‘Zero Cars, Zero Streets’: Saudis Hatch a Plan for Future City Living

Backed by the state sovereign wealth fund PIF, the idea to build a carbon-free city called ‘The Line’ at business hub NEOM was unveiled by the crown prince. 

A new plan to build a carbon-free city at NEOM—the ambitious $500 billion urban project at the center of Saudi Arabia’s plans to diversify its economy and backed by the country’s sovereign wealth fund Public Investment Fund (PIF)—was announced by the nation’s crown prince on Sunday. 

Called “The Line,” the smart city will have “zero cars, zero streets, and zero carbon emissions,” feature 100% clean energy, and stretch 105 miles in a straight line from the coast of the Red Sea, through desert and mountain regions, until it reaches the upper valleys of northwest Saudi Arabia, Crown Prince Mohammed bin Salman announced. 

“We need to transform the concept of a conventional city into that of a futuristic one,” the prince said during a video appearance. 

It’s a bold enterprise aiming to be part tourist destination, part global business and investment hub, part model for green urban living. The plan is expected to create 380,000 jobs and contribute as much as $48 billion to the country’s domestic product by 2030, which is when the NEOM project is expected to be completed. 

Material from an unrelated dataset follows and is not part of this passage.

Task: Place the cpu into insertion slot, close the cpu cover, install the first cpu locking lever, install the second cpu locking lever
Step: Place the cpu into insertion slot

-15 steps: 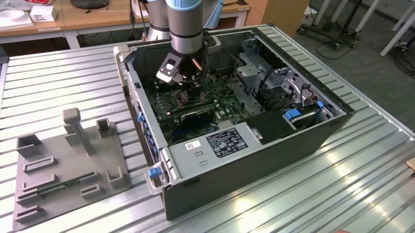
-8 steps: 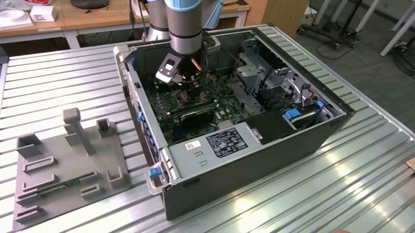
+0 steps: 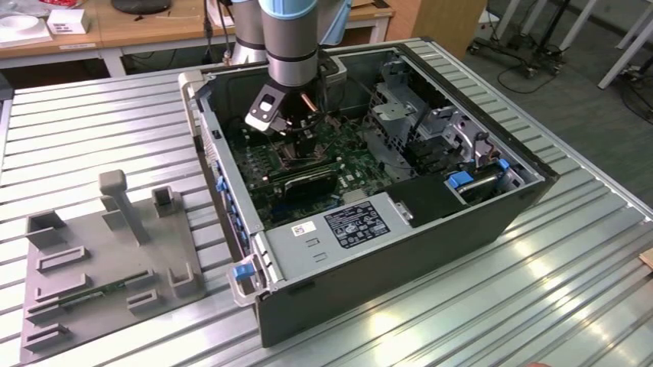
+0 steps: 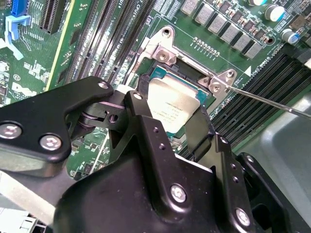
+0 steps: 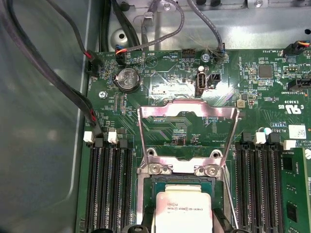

The smart city is part of the goals outlined in the country’s Saudi Vision 2030 manifesto, which was first unveiled in 2016. The concept is supported by PIF, the roughly $350 billion sovereign wealth fund that supports the government’s commercial projects. The kingdom intends to wean off its dependence on crude oil, as well as to increase the role that the private sector has in the country. 

Still, NEOM has also been criticized as a “vanity project,” and faces various challenges, including whether the city can attract enough residents, and whether bin Salman, who faces criticism from many world leaders, can raise the foreign capital needed to complete construction. 

In 2018, the crown prince faced backlash from the business community after Saudi agents murdered Washington Post columnist Jamal Khashoggi. The crime sparked international backlash from world leaders and the global press, and it also prompted several leaders to withdraw from the NEOM advisory board. The prince’s war in Yemen has also been criticized as the world’s worst humanitarian crisis. 

Walkability will be a major feature of the pedestrian-first city. The framework contends that 1 million residents living in communities built along The Line would be within a five-minute walk of  schools, health clinics, and entertainment centers. 

Meanwhile, under the plan, commuters would use a high-speed public transit system powered by artificial intelligence (AI), which includes autonomous cars. They would reach their destinations along The Line within 20 minutes. 

“The Line is a project that is a civilized revolution that puts humans first,” bin Salman said.